I sit on the edge of his bed, trying to process what he's proposing. It's the most dangerous thing he's suggested yet. It's also the most logical.
"We need to talk to the council," I say finally. "They need to choose whether to support this."
"I know," Kade says. "But Sera, I need you to understand something first. If we do this, there's no going back. You'll be known to every alpha in the territories. Every council member will know your face. You'll be a target forever."
"I'm already a target," I say. And it's true. Being hybrid in a world that's decided hybrids should die makes me a target no matter what I do.
That evening, Kade calls a full council meeting. Everyone who's been part of the leadership since the beginning is there.

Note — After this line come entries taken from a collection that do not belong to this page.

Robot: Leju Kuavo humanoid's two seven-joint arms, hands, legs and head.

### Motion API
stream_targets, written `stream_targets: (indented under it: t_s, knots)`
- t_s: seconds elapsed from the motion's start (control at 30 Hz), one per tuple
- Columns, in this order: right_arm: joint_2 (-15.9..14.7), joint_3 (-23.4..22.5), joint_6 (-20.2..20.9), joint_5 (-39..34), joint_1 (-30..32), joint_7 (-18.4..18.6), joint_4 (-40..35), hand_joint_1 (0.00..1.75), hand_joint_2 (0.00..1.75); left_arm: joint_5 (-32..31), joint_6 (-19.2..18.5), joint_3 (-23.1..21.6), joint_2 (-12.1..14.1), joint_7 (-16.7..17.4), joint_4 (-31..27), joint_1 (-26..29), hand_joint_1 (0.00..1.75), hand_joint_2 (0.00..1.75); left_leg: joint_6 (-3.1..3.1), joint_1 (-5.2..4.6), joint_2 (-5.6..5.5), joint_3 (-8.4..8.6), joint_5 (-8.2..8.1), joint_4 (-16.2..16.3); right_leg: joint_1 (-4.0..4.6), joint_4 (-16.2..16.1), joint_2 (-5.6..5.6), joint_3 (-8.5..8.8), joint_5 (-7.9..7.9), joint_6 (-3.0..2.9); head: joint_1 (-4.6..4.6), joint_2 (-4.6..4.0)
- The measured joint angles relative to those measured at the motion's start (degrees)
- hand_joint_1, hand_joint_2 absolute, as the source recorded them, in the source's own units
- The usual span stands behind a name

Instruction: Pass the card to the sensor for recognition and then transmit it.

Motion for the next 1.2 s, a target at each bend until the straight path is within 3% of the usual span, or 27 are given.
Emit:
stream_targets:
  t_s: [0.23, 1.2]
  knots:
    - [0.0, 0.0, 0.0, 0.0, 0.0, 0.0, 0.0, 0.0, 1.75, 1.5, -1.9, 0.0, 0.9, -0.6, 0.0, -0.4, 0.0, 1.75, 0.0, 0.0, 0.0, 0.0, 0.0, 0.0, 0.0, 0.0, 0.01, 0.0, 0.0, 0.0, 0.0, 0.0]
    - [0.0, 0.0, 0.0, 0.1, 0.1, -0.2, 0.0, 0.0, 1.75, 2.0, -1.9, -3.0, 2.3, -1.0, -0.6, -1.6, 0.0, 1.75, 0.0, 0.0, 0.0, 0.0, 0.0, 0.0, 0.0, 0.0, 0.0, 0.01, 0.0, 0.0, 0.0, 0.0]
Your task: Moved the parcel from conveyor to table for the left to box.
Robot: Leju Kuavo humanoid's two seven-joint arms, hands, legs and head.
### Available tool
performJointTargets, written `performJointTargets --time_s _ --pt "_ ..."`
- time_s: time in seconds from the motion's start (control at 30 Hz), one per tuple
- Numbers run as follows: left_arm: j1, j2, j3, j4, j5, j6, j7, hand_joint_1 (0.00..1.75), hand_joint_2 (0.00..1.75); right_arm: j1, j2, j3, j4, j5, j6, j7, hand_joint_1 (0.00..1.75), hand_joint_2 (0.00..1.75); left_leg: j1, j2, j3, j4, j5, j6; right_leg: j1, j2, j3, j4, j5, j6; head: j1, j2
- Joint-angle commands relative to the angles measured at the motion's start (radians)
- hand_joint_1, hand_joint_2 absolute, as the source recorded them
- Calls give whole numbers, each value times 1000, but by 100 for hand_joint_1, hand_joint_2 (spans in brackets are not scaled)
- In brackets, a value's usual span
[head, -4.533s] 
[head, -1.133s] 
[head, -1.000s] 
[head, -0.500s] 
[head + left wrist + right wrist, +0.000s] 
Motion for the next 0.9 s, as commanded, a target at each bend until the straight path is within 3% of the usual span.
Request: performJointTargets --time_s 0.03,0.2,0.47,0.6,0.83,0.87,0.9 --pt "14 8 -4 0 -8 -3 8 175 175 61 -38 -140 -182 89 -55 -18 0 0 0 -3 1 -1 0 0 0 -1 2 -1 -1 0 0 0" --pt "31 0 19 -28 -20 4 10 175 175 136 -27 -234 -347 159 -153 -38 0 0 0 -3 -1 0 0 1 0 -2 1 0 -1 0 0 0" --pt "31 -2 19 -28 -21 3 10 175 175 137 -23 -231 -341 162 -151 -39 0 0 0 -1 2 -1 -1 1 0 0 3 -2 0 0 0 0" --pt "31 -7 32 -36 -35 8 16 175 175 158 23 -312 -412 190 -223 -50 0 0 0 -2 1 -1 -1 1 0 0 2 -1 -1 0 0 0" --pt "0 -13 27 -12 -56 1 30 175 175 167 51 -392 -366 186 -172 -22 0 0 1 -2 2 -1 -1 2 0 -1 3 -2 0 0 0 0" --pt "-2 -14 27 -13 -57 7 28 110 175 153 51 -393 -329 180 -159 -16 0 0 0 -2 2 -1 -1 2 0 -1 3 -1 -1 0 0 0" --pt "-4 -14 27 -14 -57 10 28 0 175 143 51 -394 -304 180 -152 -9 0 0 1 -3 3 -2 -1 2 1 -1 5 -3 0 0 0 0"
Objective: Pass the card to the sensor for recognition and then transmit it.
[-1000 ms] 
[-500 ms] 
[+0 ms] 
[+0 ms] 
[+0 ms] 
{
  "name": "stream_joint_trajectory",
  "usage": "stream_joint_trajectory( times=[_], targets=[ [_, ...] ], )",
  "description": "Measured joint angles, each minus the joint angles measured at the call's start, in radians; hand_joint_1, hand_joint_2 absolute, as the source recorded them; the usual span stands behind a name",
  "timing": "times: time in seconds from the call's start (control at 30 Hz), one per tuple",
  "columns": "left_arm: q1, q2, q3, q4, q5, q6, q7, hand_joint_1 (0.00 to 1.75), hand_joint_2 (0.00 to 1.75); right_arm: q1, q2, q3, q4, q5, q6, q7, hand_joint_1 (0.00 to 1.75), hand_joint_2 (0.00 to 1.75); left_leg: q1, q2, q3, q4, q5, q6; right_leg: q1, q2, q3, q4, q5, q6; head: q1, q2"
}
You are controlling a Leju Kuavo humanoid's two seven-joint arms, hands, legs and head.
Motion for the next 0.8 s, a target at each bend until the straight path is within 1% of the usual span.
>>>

Kira, Mara, Liam, Gaius, and the representatives from the hybrid community who've become essential to our planning. The room is tense before anyone even speaks.
Kade lays out the plan simply. We attend the summit. We bring Sera as our representative. We demand that the councils explain their position to her face. We make it political instead of abstract. We force the alphas to choose between following council orders and listening to their conscience.
"It's a suicide mission, Kade. A lot of Alphas have been calling for your execution already because of the missions you've carried out. This could be a trap to get you both at once," Gaius says immediately. "We'd be walking directly into their stronghold. We'd be handing them you and Sera on a platform. They'd execute you both immediately."
"They can't," Kade says. "Not at a formal summit with hundreds of witnesses. Not in front of alphas who might question the order. They can execute hybrids in the dark, in hidden locations. They can't execute someone at an official gathering without creating political consequences."
"Political consequences that won't matter when we're all dead," Gaius counters. His voice is sharp, and there's something in it that feels like more than just tactical disagreement.
Kira speaks up. "Gaius, you've been arguing against every aggressive move we've made since the beginning. You wanted to hide. You wanted to scatter. You wanted to accept defeat without fighting. At some point, we have to actually do something."
"There's a difference between doing something and throwing your life away," Gaius says coldly. "Kade, you're letting emotion cloud your judgment. You're in love with this girl, and you're willing to risk everyone in this compound to try to save her. That's not leadership. That's recklessness."
The accusation stings because there's truth in it. I can see the impact it has on Kade, the way his jaw tightens, the way his hands clench. But
he doesn't respond with anger. He responds with clarity.